## Action item
Output the full listing below, keeping each line exact.

## Data excerpt
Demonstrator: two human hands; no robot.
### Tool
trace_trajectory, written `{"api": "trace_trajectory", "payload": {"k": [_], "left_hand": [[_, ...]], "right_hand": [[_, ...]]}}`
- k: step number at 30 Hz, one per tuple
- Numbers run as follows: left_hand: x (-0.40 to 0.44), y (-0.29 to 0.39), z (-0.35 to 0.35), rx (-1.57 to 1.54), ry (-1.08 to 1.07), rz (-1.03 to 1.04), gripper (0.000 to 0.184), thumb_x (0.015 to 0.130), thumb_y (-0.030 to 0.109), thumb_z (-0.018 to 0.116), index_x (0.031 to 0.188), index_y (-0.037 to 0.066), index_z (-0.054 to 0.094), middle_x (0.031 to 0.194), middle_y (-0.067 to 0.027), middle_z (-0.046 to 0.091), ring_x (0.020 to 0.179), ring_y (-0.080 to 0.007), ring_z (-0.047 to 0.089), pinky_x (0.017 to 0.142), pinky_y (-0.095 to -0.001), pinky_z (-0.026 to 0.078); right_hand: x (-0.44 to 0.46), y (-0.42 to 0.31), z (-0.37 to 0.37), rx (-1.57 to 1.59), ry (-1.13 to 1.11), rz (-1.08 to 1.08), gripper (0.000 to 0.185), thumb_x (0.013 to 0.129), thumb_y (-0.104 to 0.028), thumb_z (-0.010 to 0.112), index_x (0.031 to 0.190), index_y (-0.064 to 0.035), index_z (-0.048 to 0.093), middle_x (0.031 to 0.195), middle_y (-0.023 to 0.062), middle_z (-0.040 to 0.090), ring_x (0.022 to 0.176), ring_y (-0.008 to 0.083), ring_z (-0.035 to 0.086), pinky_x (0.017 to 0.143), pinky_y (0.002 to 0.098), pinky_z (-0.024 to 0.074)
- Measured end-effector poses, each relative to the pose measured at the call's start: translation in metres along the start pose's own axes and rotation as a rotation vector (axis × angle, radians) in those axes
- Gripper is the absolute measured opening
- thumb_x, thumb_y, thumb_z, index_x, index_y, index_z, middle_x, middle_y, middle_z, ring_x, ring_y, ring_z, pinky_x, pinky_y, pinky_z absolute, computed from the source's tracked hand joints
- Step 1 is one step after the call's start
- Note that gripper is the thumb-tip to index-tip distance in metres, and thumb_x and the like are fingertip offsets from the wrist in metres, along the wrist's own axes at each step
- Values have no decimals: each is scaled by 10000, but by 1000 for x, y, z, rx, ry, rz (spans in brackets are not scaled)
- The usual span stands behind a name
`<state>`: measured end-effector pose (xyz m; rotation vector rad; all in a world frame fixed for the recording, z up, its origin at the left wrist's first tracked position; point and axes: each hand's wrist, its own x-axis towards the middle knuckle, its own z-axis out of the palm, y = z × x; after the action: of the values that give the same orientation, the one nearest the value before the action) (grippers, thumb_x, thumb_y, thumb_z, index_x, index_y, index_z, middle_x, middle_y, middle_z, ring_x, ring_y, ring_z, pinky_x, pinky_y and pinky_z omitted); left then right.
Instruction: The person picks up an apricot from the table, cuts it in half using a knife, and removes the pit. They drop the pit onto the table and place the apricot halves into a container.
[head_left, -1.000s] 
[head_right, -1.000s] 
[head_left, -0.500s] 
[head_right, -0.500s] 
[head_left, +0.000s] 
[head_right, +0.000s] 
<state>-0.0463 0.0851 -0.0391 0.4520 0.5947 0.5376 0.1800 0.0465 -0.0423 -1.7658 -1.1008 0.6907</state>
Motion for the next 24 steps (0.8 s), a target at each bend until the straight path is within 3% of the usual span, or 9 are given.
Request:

## Exercise solution
Demonstrator: two human hands; no robot.
### Tool
trace_trajectory, written `{"api": "trace_trajectory", "payload": {"k": [_], "left_hand": [[_, ...]], "right_hand": [[_, ...]]}}`
- k: step number at 30 Hz, one per tuple
- Numbers run as follows: left_hand: x (-0.40 to 0.44), y (-0.29 to 0.39), z (-0.35 to 0.35), rx (-1.57 to 1.54), ry (-1.08 to 1.07), rz (-1.03 to 1.04), gripper (0.000 to 0.184), thumb_x (0.015 to 0.130), thumb_y (-0.030 to 0.109), thumb_z (-0.018 to 0.116), index_x (0.031 to 0.188), index_y (-0.037 to 0.066), index_z (-0.054 to 0.094), middle_x (0.031 to 0.194), middle_y (-0.067 to 0.027), middle_z (-0.046 to 0.091), ring_x (0.020 to 0.179), ring_y (-0.080 to 0.007), ring_z (-0.047 to 0.089), pinky_x (0.017 to 0.142), pinky_y (-0.095 to -0.001), pinky_z (-0.026 to 0.078); right_hand: x (-0.44 to 0.46), y (-0.42 to 0.31), z (-0.37 to 0.37), rx (-1.57 to 1.59), ry (-1.13 to 1.11), rz (-1.08 to 1.08), gripper (0.000 to 0.185), thumb_x (0.013 to 0.129), thumb_y (-0.104 to 0.028), thumb_z (-0.010 to 0.112), index_x (0.031 to 0.190), index_y (-0.064 to 0.035), index_z (-0.048 to 0.093), middle_x (0.031 to 0.195), middle_y (-0.023 to 0.062), middle_z (-0.040 to 0.090), ring_x (0.022 to 0.176), ring_y (-0.008 to 0.083), ring_z (-0.035 to 0.086), pinky_x (0.017 to 0.143), pinky_y (0.002 to 0.098), pinky_z (-0.024 to 0.074)
- Measured end-effector poses, each relative to the pose measured at the call's start: translation in metres along the start pose's own axes and rotation as a rotation vector (axis × angle, radians) in those axes
- Gripper is the absolute measured opening
- thumb_x, thumb_y, thumb_z, index_x, index_y, index_z, middle_x, middle_y, middle_z, ring_x, ring_y, ring_z, pinky_x, pinky_y, pinky_z absolute, computed from the source's tracked hand joints
- Step 1 is one step after the call's start
- Note that gripper is the thumb-tip to index-tip distance in metres, and thumb_x and the like are fingertip offsets from the wrist in metres, along the wrist's own axes at each step
- Values have no decimals: each is scaled by 10000, but by 1000 for x, y, z, rx, ry, rz (spans in brackets are not scaled)
- The usual span stands behind a name
`<state>`: measured end-effector pose (xyz m; rotation vector rad; all in a world frame fixed for the recording, z up, its origin at the left wrist's first tracked position; point and axes: each hand's wrist, its own x-axis towards the middle knuckle, its own z-axis out of the palm, y = z × x; after the action: of the values that give the same orientation, the one nearest the value before the action) (grippers, thumb_x, thumb_y, thumb_z, index_x, index_y, index_z, middle_x, middle_y, middle_z, ring_x, ring_y, ring_z, pinky_x, pinky_y and pinky_z omitted); left then right.
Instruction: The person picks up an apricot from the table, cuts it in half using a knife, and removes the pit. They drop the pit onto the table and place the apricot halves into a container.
[head_left, -1.000s] 
[head_right, -1.000s] 
[head_left, -0.500s] 
[head_right, -0.500s] 
[head_left, +0.000s] 
[head_right, +0.000s] 
<state>-0.0463 0.0851 -0.0391 0.4520 0.5947 0.5376 0.1800 0.0465 -0.0423 -1.7658 -1.1008 0.6907</state>
Motion for the next 24 steps (0.8 s), a target at each bend until the straight path is within 3% of the usual span, or 9 are given.
Request:

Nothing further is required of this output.